YOUR ASSIGNMENT - Copy out each line of the material that includes the word "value".

+++ GIVEN INFORMATION +++

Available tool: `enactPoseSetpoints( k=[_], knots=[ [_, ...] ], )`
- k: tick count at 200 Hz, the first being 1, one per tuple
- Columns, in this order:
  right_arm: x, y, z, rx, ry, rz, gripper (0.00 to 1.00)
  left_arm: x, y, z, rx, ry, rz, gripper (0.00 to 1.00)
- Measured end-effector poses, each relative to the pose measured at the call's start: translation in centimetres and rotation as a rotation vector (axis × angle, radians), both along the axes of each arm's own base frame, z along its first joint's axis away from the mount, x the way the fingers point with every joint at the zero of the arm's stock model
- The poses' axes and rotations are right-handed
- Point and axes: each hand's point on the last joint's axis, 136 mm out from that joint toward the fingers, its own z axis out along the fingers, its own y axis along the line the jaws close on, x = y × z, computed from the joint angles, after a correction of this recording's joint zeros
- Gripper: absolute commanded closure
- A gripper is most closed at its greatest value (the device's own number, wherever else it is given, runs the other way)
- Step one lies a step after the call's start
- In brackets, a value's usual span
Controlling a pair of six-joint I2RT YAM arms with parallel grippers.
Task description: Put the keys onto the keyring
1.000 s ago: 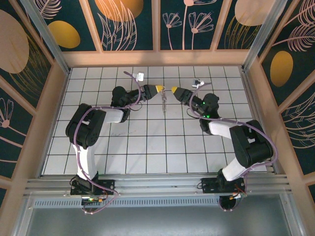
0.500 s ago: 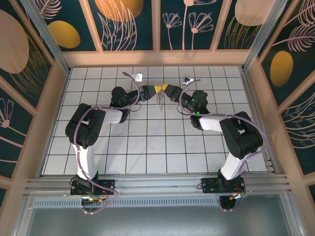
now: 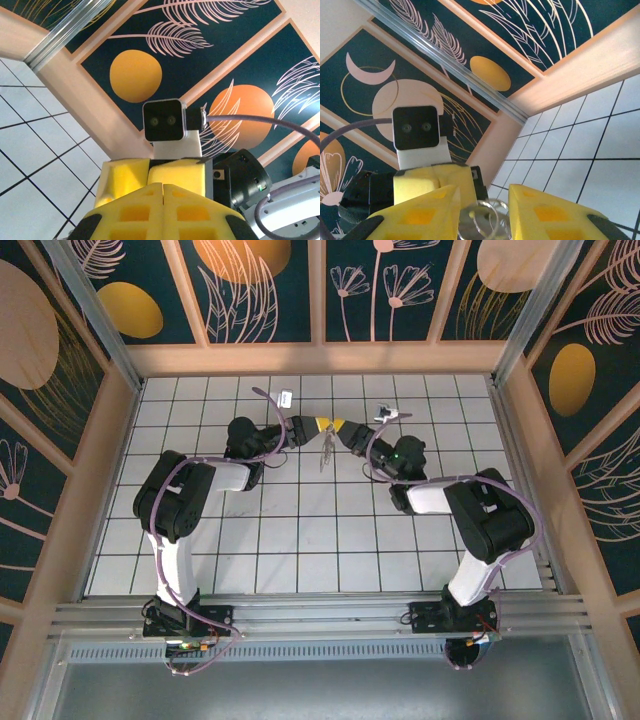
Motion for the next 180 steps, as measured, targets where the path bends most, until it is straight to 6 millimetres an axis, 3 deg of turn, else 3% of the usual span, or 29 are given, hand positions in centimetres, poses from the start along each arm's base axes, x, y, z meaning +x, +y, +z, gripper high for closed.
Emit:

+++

EXPECTED ANSWER -
- A gripper is most closed at its greatest value (the device's own number, wherever else it is given, runs the other way)
- In brackets, a value's usual span

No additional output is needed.